- WHAT YOU WILL DO -
The exercise asks you to copy every line below in which "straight" appears.

══════════

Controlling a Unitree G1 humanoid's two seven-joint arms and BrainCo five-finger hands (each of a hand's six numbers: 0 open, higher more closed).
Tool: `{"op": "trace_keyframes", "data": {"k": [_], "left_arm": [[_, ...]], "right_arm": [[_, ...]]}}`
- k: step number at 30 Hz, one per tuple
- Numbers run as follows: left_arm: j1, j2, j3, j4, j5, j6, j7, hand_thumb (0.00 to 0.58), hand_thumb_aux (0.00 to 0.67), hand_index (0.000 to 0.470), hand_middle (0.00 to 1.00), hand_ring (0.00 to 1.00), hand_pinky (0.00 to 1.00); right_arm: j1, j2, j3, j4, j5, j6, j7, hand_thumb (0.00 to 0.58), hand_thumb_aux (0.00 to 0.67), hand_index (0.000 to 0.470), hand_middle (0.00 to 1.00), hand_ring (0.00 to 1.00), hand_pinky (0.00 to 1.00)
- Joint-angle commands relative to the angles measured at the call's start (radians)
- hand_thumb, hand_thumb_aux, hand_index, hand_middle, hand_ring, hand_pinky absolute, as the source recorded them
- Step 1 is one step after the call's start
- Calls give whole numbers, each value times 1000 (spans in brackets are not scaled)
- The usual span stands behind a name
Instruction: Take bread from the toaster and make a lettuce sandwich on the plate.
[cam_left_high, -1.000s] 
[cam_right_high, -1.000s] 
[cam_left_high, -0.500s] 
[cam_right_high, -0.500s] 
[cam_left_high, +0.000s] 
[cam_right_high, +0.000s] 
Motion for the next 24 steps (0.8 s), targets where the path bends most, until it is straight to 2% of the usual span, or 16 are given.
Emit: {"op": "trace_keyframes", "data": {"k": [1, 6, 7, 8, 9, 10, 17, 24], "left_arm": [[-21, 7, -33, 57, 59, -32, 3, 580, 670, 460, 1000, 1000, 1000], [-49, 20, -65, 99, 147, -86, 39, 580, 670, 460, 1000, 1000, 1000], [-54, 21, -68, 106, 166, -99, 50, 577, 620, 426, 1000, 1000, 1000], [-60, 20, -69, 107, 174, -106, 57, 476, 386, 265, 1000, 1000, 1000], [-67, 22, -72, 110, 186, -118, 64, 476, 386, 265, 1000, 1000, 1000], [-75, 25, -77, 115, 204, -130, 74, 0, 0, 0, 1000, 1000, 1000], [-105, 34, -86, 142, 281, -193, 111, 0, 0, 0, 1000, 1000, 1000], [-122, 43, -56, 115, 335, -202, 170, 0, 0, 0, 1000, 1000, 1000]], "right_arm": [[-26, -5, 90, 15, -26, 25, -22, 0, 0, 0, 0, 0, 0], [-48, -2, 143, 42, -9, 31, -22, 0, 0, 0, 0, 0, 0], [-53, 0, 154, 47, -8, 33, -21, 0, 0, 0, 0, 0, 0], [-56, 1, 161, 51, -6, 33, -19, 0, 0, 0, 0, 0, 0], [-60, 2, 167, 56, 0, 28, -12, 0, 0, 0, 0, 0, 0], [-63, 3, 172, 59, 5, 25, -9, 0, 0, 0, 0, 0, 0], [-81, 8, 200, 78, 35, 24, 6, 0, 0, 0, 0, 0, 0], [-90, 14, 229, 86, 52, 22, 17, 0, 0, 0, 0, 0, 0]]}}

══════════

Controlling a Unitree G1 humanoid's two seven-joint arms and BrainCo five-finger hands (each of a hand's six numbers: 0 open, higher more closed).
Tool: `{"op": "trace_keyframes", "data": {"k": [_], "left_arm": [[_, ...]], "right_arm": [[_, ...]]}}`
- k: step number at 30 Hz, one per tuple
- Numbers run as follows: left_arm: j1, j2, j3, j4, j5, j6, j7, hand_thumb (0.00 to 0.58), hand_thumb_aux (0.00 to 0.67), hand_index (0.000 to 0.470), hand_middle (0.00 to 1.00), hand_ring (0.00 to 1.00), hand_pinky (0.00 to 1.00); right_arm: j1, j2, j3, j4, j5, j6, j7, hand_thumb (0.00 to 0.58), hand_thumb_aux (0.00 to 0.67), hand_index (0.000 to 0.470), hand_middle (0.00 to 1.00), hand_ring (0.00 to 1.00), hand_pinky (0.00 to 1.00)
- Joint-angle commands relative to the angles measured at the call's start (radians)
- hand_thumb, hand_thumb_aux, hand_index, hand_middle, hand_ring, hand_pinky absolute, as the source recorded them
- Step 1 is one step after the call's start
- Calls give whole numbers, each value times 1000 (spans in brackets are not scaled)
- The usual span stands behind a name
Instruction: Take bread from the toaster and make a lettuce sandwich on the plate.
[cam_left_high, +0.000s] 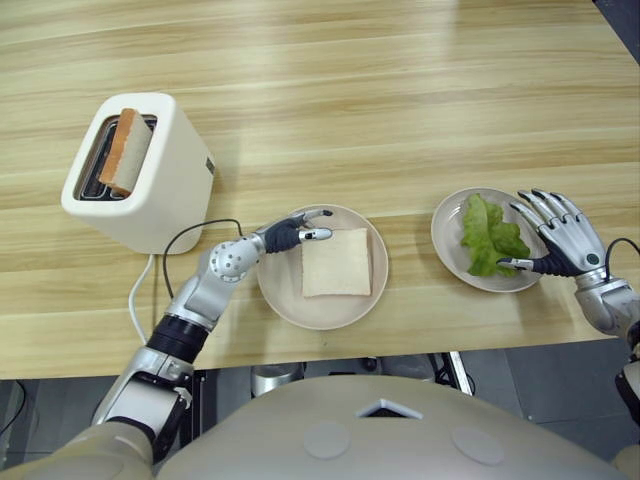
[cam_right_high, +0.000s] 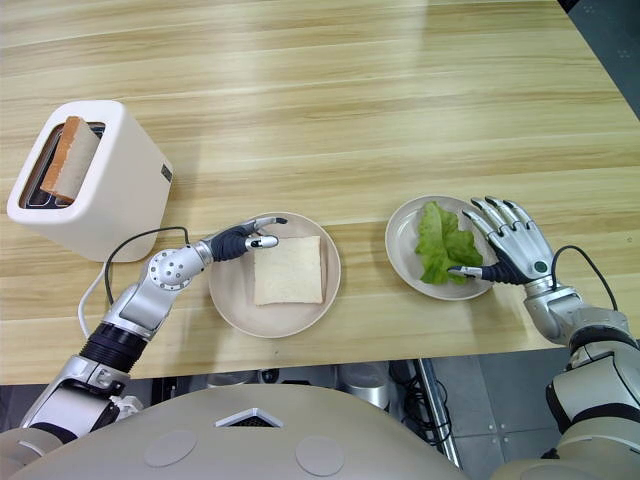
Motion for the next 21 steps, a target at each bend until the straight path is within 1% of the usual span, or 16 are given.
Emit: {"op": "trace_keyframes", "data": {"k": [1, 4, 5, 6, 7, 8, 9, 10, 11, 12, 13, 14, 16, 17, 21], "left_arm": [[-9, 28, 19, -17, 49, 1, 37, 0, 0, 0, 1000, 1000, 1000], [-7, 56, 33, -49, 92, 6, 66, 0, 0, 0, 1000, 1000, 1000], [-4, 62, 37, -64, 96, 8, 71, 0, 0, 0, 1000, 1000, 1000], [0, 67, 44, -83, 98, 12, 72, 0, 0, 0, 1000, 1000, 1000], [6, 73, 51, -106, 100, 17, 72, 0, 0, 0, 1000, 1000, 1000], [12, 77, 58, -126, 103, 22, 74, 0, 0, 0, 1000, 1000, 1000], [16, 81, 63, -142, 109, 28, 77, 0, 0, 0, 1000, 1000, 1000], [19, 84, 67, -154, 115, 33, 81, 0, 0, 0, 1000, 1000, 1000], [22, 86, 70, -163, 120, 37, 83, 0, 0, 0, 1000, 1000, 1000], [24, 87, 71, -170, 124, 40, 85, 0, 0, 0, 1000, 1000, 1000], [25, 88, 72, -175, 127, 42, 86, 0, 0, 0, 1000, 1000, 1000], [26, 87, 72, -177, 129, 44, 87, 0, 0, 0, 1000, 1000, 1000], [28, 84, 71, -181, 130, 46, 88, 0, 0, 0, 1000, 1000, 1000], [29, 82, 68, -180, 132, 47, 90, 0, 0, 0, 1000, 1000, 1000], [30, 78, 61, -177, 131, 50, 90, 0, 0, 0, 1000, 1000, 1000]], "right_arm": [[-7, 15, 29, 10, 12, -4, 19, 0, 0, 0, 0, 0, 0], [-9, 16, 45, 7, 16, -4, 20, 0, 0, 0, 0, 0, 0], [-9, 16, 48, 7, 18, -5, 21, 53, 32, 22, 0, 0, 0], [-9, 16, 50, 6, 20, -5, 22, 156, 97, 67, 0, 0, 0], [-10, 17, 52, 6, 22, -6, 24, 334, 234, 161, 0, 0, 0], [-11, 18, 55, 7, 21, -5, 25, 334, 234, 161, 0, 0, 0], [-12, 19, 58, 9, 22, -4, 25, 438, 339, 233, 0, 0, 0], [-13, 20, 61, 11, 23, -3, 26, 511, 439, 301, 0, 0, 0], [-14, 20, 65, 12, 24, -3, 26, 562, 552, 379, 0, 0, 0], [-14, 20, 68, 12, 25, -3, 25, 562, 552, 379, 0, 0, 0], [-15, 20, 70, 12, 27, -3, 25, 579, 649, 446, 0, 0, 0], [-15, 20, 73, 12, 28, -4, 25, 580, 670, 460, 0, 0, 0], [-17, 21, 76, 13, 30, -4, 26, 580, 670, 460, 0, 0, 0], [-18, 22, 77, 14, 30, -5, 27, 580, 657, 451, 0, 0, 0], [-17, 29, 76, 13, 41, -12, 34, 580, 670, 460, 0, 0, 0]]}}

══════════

- TASK RESULT -
Motion for the next 24 steps (0.8 s), targets where the path bends most, until it is straight to 2% of the usual span, or 16 are given.
Motion for the next 21 steps, a target at each bend until the straight path is within 1% of the usual span, or 16 are given.

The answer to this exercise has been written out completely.